◆ Requirement ◆
The data below should be printed in full, exactly, and without any of its images.

◆ Material provided ◆
——

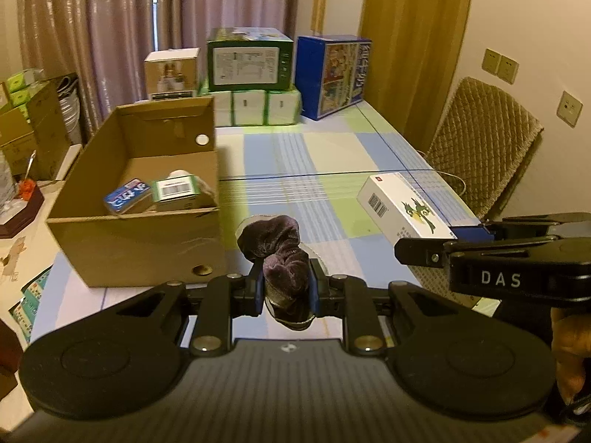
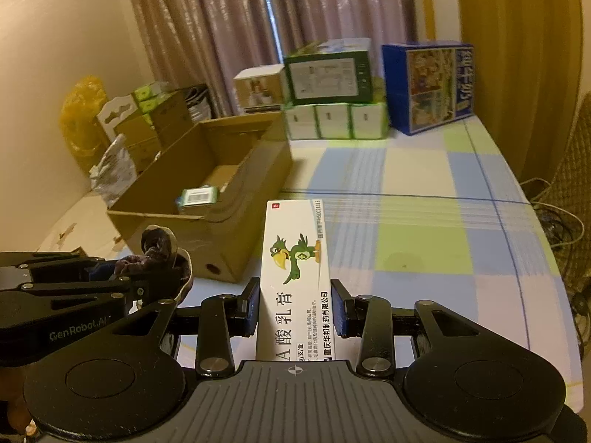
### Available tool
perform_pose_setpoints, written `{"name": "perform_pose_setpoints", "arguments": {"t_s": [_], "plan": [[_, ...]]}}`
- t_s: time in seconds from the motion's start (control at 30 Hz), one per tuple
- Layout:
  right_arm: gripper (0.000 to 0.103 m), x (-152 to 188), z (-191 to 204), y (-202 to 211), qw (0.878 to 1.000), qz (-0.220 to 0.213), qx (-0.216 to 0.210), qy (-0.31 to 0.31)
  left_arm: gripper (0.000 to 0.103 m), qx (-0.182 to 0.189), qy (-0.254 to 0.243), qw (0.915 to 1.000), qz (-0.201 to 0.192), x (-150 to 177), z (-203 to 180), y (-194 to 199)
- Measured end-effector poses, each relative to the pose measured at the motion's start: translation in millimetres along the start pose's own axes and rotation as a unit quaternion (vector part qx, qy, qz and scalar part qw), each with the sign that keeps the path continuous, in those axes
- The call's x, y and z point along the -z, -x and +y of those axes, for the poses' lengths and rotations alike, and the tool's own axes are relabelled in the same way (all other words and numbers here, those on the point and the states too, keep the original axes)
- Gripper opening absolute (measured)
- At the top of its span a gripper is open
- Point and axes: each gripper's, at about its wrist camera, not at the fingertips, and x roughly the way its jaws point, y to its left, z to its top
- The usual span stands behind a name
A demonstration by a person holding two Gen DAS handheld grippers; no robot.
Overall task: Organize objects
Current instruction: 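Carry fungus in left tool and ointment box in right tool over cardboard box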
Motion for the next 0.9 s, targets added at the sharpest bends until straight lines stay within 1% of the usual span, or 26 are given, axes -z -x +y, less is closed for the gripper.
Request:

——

◆ Answer section ◆
### Available tool
perform_pose_setpoints, written `{"name": "perform_pose_setpoints", "arguments": {"t_s": [_], "plan": [[_, ...]]}}`
- t_s: time in seconds from the motion's start (control at 30 Hz), one per tuple
- Layout:
  right_arm: gripper (0.000 to 0.103 m), x (-152 to 188), z (-191 to 204), y (-202 to 211), qw (0.878 to 1.000), qz (-0.220 to 0.213), qx (-0.216 to 0.210), qy (-0.31 to 0.31)
  left_arm: gripper (0.000 to 0.103 m), qx (-0.182 to 0.189), qy (-0.254 to 0.243), qw (0.915 to 1.000), qz (-0.201 to 0.192), x (-150 to 177), z (-203 to 180), y (-194 to 199)
- Measured end-effector poses, each relative to the pose measured at the motion's start: translation in millimetres along the start pose's own axes and rotation as a unit quaternion (vector part qx, qy, qz and scalar part qw), each with the sign that keeps the path continuous, in those axes
- The call's x, y and z point along the -z, -x and +y of those axes, for the poses' lengths and rotations alike, and the tool's own axes are relabelled in the same way (all other words and numbers here, those on the point and the states too, keep the original axes)
- Gripper opening absolute (measured)
- At the top of its span a gripper is open
- Point and axes: each gripper's, at about its wrist camera, not at the fingertips, and x roughly the way its jaws point, y to its left, z to its top
- The usual span stands behind a name
A demonstration by a person holding two Gen DAS handheld grippers; no robot.
Overall task: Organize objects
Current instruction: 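Carry fungus in left tool and ointment box in right tool over cardboard box
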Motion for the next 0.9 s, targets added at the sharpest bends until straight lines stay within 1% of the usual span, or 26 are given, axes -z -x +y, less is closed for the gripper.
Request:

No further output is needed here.